Dadme el nevado bóreas y el simún que agalbana,
y un cielo sin estrellas… o el que en ellas se afana,
mares donde mirarme, montes… o tierra hermana;
¡dadme hacer cuanto sé: cuanto me nace en gana!
Nunca me atéis, hermanos… ¡nací para correr!
No sé si entre lavandas (o tras una mujer);
pero yo he de escapar del hoy o del ayer
y encontrar, de mañana, mi airoso rosicler.
La arqueológica hora, la inédita aventura…
y el manantial del agua santa, salvaje, pura,
que entre chopos transcurre y entre chopos procura
vida, alhajas, vigor… y abraza mi alma oscura.
Los silbos, las majadas donde saciar mi sed;
los álamos cansados —de barbas y de «usted»—
que todo han visto ya y, en canosa merced,
susurran a los hombres «ved, obstinados, ved».
Los ciervos y los lobos, las huellas y los llantos,
las infinitas risas y los fugaces cantos
que un Jano ha bendecido de todos los encantos,
¡mi caricia de barro, mi corona de acantos!
Dejadme cabalgar un poco… un poco más,
¡como el niño que fui, que no murió jamás!

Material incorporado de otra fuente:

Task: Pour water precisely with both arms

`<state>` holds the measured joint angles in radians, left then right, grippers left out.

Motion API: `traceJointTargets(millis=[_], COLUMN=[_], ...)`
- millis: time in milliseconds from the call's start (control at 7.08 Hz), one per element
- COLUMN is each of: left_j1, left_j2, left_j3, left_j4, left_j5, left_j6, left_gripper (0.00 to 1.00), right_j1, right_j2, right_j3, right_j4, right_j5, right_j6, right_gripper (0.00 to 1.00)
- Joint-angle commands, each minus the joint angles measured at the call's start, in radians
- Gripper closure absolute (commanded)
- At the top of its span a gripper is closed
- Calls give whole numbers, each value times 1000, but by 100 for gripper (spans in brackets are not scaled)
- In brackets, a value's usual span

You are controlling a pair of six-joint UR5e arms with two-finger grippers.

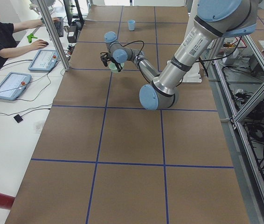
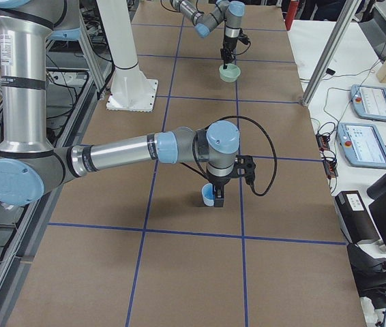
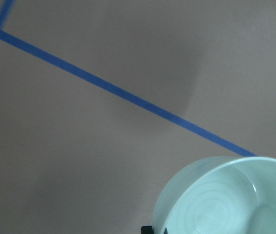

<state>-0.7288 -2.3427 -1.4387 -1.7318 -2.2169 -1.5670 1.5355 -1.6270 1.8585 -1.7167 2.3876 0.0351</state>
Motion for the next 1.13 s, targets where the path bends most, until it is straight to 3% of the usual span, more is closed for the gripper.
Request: traceJointTargets(millis=[0, 424, 565, 706, 989], left_j1=[83, 81, 83, 81, 39], left_j2=[-130, -129, -129, -126, -124], left_j3=[176, 224, 230, 228, 166], left_j4=[-61, -129, -132, -144, -138], left_j5=[104, 117, 117, 117, 123], left_j6=[-42, -42, -42, -35, -41], left_gripper=[100, 100, 78, 1, 0], right_j1=[0, 0, 0, 0, 0], right_j2=[4, 4, 3, 2, 18], right_j3=[-2, -2, -1, -1, 16], right_j4=[0, 0, 0, 0, 3], right_j5=[-2, -1, -4, -2, -21], right_j6=[2, 0, -1, 2, 83], right_gripper=[0, 0, 0, 1, 1])
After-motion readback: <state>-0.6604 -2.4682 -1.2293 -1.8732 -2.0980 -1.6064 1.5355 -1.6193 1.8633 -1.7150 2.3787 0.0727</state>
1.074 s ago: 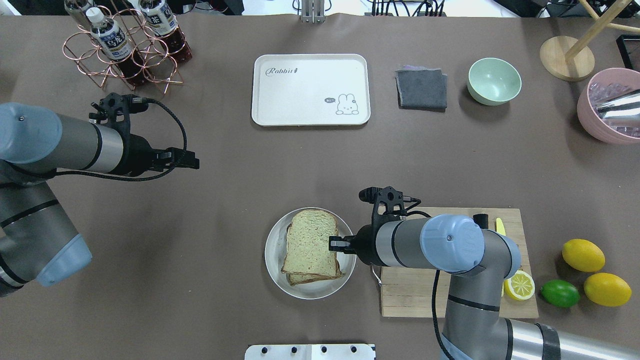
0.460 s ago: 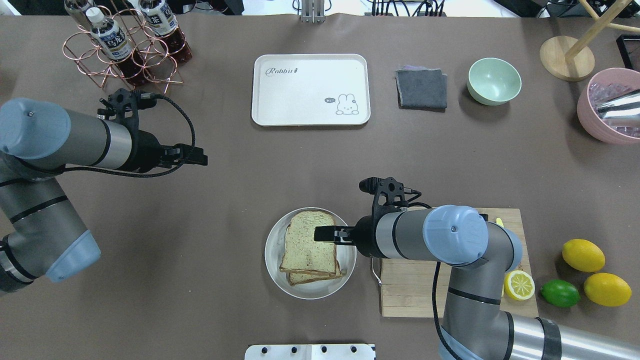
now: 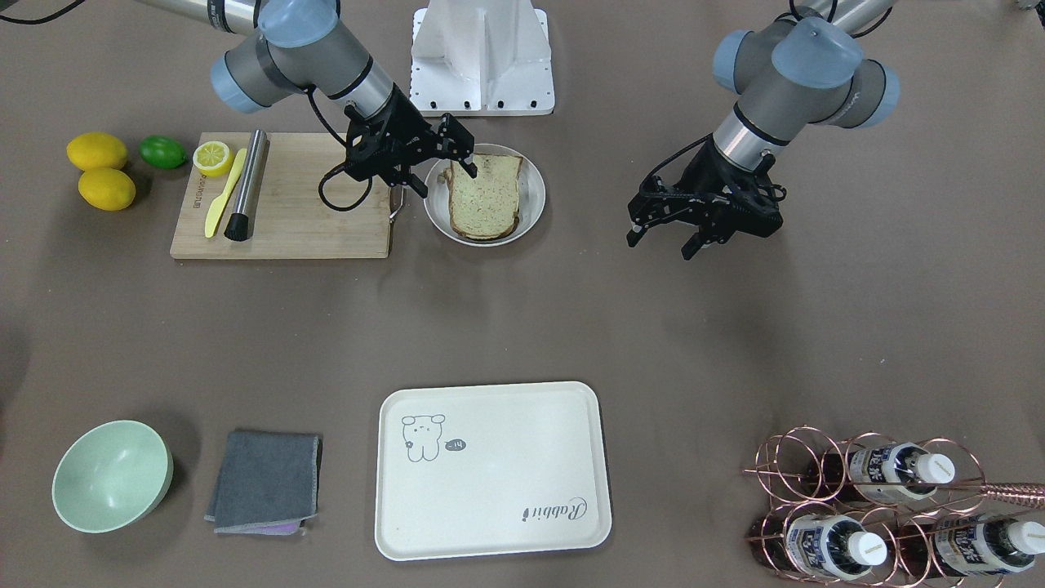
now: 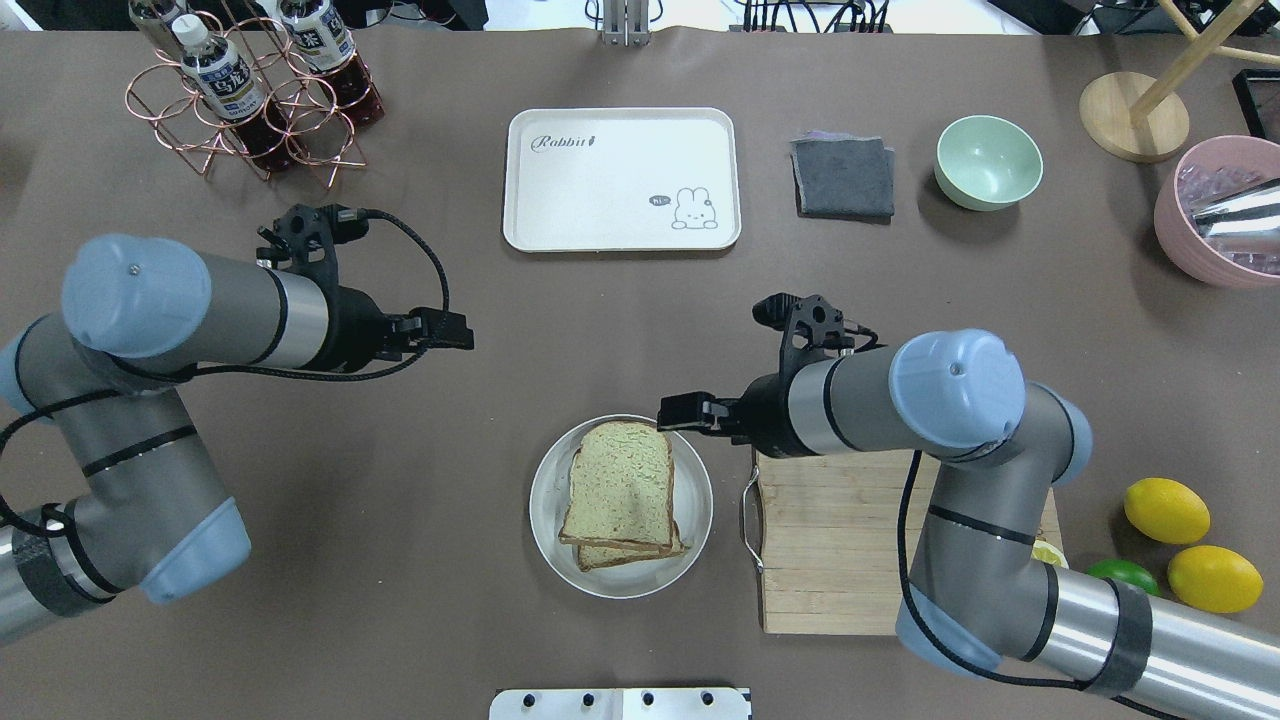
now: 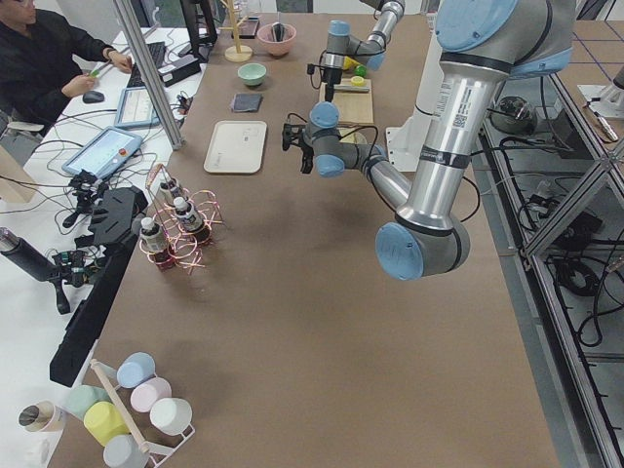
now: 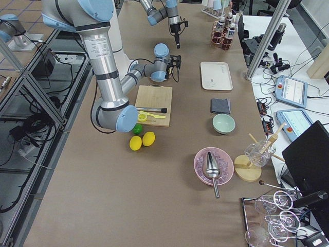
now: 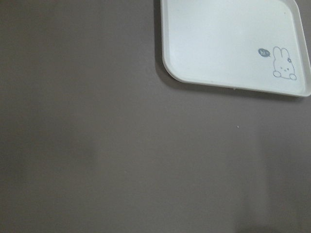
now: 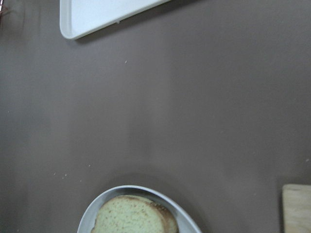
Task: Make sandwich and place on tray
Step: 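Open the right gripper and withdraw it while the left arm moves toward the plate, then grasp the white plate rim with the left gripper while the right arm moves away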
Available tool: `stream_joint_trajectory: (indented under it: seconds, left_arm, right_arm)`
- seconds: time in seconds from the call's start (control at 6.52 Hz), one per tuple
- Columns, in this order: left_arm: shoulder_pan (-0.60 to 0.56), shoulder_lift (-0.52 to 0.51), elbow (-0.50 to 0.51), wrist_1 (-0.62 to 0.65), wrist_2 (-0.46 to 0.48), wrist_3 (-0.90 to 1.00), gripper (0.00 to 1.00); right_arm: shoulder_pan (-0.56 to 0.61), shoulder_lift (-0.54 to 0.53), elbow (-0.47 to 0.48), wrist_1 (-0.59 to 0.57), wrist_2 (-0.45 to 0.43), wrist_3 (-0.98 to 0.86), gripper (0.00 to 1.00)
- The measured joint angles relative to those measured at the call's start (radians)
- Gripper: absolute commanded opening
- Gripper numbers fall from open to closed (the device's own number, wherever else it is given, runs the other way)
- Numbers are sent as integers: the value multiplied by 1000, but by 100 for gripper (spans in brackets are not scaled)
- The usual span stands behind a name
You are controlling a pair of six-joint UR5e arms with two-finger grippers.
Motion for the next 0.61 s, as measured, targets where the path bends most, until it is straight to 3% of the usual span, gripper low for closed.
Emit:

Como el hombre que soy… ¡que no seré, quizás!
¡Dejadme, a ritmo propio; marchito, a su compás…!
Dadme la soledad más sola y más hermosa,
y el desdén y el desprecio. ¡El mundo es poca cosa!
Que oyendo el ruiseñor, la cadencia armoniosa…
todo lo ha de sanar besar solo una rosa.
Mirad la malaquita, mirad también el beis,
¡las lágrimas que veo: los colores que veis!
Dadme solo unos días, acaso cinco o seis,
pero hermanos queridos… ¡nunca, nunca me atéis!